Long story short, our campus moved buildings a few times due in part to a failed merger with another division. Meanwhile, I went to work at a brick and mortar campus until they could find a new IT person. In all of this shuffle, the server I had procured was removed and was replaced with a virtual server in a data center that I had no physical or virtual access to.
I came back to the online campus just as they they were preparing to move to a building that they had secured a long-term lease with. From day one I fought to have our old server brought back for the same purposes it had served in the past: DHCP, printing, file serving, etc. This time, however, the central IT manager would not have it. "You can continue to use our services," he said, brow furrowed. "You'll be on fiber at the new location and we have this wonderful new data center that can do everything: DHCP, file serving, print serving, the whole nine yards."
I argued back. "What about redundancy? What if the data center goes down for some reason? We'll be completely offline, which is bad enough, but things are a little worse when you're an online campus."
"Nonsense!" the IT manager said. "The data center doesn't ever go down." This statement was absolutely false because it had gone down a few times while I had been at the brick and mortar campus. But this guy was the latest in a seemingly unending parade of IT managers so I gave him some slack.
Unfortunately, my supervisor ended up agreeing with the IT manager. We all came to the mutual decision though that we should have a Service Level Agreement (SLA) in place to cover our critical needs.
A few weeks later the IT manager came back with an example SLA mostly filled out.

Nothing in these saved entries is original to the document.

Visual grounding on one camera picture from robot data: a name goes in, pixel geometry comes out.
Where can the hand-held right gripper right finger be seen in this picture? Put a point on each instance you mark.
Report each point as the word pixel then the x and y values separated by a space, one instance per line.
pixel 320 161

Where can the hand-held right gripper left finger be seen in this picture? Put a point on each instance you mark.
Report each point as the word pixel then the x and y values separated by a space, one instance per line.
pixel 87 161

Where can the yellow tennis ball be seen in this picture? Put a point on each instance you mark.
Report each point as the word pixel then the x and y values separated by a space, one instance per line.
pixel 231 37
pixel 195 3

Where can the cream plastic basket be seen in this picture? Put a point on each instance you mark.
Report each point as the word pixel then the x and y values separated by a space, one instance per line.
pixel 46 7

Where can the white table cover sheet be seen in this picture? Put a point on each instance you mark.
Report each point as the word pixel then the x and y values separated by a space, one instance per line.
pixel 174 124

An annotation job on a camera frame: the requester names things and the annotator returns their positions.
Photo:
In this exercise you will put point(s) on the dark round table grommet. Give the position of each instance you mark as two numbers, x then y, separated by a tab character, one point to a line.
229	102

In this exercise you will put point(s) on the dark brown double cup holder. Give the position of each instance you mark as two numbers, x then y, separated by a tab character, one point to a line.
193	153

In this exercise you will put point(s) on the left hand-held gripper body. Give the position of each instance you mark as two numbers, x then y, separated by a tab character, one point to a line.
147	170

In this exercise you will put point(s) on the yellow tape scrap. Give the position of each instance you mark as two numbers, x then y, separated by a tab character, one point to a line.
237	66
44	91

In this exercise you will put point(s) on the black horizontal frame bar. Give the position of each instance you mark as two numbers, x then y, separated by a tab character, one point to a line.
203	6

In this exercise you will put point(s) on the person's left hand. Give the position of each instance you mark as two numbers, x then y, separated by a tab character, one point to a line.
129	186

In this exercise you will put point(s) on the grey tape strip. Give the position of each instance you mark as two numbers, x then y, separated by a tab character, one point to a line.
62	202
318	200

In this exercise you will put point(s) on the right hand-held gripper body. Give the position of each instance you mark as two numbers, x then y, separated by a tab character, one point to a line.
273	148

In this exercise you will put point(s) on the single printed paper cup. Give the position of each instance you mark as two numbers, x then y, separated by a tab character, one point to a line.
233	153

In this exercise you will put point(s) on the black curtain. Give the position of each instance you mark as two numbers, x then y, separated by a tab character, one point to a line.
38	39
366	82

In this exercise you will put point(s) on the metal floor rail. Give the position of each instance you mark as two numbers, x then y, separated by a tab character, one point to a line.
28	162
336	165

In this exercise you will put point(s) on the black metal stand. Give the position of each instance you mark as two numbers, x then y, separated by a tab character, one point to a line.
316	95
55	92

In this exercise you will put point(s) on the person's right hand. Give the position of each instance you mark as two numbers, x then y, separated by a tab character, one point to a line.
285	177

It still had the website branding from the site he had plucked it from. It was missing some essential services that we needed covered and had some services, like Wordpress, that we didn't even use.
A few days later he came back with a more polished SLA. The website name had been blotted out with some white-out (apparently he didn't know how to use page setup in his browser to eliminate that header but hey, whatever). More importantly though, we were able to get our services listed on there with three levels of support: Critical, which covered services that we had to have or we'd be dead in the water, Medium, which covered some services we could go a few days without, and Low, which covered everything else. The key part of these levels were the response times: Critical had a response time of an hour 24/7 with regular communications at 30 minutes if the issue wasn't resolved. Medium and low had more relaxed times.
It was 9:04 AM on a clear, sunny Tuesday when the data center went down. The first indication that something horrible was wrong was when our shares became disconnected and we couldn't access files. A few moments later the printers were not responding. Suddenly, internet connectivity started dwindling because the one hour lease times on the DHCP server were expiring (I know, I know - one hour was their "standard" lease time and no amount of arguing would make them budge. Seeing that many of their departments were still using mandatory static IPs because DHCP is 'inherently insecure' I wasn't going to push the issue). So now here we were, an online campus with no Internet, no file serving, no printers, no email, and no word about what was happening and when it would be fixed.
I got the Internet to limping by assigning static IPs. I created temporary connections to our networked printers to print via IP, something I should have done to begin with I guess since the office was so small. But we still had no file server access. Per our SLA we were due a phone call or some sort of communication within a few minutes of the response time.
Nothing.
So I called. "We're busy! We're working on it. Don't bother us"
"Well, what's the problem?"
"We're looking into it."
An hour goes by. I call again. Same response.
Lunch comes and goes. Still no call. I call again. "We're busy! Stop bothering us!"
"Look," I say. "We're dead in the water here without file access. Can you give me any sort of ETA or let me know what's going on?"
"No. We're busy. We're looking into it." The line went dead,
Eventually the data center comes back online around 4 PM. I go home, stopping at a liquor store to grab a six pack of cold ones to relax after a shitty day.
The next day I go to see the IT manager. He wasn't expecting me and I could tell that I was the last person he wanted to see. But I cornered him in his office and demanded to know why our SLA was ignored. "We both agreed in good faith that you would regularly call me to update me on what's happening!" I said calmly but exasperatedly. "Instead we spent all day being down and I still don't know why."
"A router went down and we had some complications replacing it." he said.
"Well, that's nice, but again, why wasn't I notified and told this? Why didn't anyone call me and keep me updated?"
The IT manager leaned back and folded his hands together. "It's just a piece of paper." he said. "I wrote it up and signed it because I thought it would make you guys feel better. Besides, what happened yesterday will never happen again. The data center usually doesn't ever go down."